Belfast Telegraph

Killer who kicked homeless man to death says friend stood on victim's throat

Homeless man’s killer takes stand to implicate friend

A Northern Ireland man convicted of murdering a homeless Polish national has denied that he has implicated his former friend as revenge after she gave evidence against him.

Adrian Gregory Cunningham (20), who was convicted last month of the murder of 40-year-old Marek Mateusz Muszynski, also rejected defence suggestions that rather than helping him kick the Polish man to death, Lindsay White had tried to stop him.

White (23), from Mary Street in Newry, is on trial and denies any involvement in the July 2009 murder, while her former co-accused Cunningham, of Lisgullion Park, also Newry, was jailed for life last month after pleading guilty.

Yesterday Cunningham told Newry Crown Court that Mr Muszynski had unwittingly walked to his death in an alleyway while attempting “to defuse the situation... to show good will” after an another assault just moments earlier.

Judge David McFarland and the jury of nine men and three women also heard that, after making a coughing sound as a signal to start the attack, White allegedly punched Mr Muszynski in the face before Cunningham lashed out, knocking him to the floor.

Cunningham claimed that “Lindsay and I then proceeded to kick this man in the head... he would have been kicked for several minutes, and at this stage both Lindsay and I stood on his throat”.

He also told prosecution QC Philip Mateer that he could not be sure how many times they had kicked a defenceless Mr Muszynski, but that White had “definitely” kicked him in the upper body.

After the killing Cunningham claimed that everything was “quite tense... I was panicking”, but admitted that they went to a local bar to buy more drink before collecting a Chinese takeaway on their way to White's flat.

Cunningham claimed that in the days following the murder “it got to the stage where I was extremely upset and broke down and began to cry, and was overcome with guilt, and was panic- stricken”.

However, while he accepted that he had initially lied to police, he claimed that he confessed after he “realised how severe it had become and rather than shy away, I should open up and accept the punishment I was due”. Asked by Mr Mateer why he had implicated White in the killing, Cunningham replied: “Because it is the truth.”

However, later under cross-examination from defence QC Turlough Montague, Cunningham admitted that his confession only came after police had put White's statements to him in which she claimed that she had tried to stop the attack.

When asked by Mr Montague why, if he was “filled with grief, remorse and guilt”, he did not tell police the truth from the outset, Cunningham claimed that he was “scared” of the prospect of spending the rest of his life in jail and what his family and friends might think of him.

Mr Montague then put it to the young killer that the first time he allegedly opened up to police was when they put White's account of what happened.

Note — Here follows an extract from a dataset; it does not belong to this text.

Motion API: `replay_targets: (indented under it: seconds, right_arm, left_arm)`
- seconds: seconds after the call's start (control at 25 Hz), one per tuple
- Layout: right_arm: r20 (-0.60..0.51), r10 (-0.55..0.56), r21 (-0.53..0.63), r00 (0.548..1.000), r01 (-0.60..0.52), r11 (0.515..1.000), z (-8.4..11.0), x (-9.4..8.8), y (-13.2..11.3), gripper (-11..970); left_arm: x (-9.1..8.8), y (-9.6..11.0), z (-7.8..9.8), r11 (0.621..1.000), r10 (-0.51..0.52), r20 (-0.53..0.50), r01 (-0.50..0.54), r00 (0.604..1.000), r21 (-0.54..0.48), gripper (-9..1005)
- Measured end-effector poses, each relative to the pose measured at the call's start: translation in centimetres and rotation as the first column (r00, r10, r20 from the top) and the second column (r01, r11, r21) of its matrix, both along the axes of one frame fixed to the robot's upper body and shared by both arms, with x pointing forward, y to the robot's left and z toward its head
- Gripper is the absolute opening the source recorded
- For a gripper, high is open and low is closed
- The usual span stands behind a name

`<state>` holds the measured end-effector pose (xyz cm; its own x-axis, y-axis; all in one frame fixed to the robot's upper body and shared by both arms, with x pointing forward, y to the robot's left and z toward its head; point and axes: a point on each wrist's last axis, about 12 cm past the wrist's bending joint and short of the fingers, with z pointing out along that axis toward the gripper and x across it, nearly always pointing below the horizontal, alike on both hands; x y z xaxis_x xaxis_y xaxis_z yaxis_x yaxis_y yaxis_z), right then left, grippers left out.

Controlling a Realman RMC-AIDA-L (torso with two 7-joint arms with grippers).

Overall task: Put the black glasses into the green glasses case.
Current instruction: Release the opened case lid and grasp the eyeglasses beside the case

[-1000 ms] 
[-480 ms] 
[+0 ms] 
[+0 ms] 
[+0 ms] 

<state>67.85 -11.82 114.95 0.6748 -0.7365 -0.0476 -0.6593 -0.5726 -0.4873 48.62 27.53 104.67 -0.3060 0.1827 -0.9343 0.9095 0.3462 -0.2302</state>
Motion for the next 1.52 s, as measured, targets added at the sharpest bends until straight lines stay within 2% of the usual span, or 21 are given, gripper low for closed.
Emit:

Cunningham admitted that White's police statement would have “prompted” him, but rejected the suggestion he had then “decided to try and take Lindsay down with you because she had told the truth”.

The defence lawyer further claimed that White “did her best to stop you and the more she told you to stop the more you kicked him... you were in a rage and she did her best to stop you”.

Cunningham in turn dismissed his claims as “false”.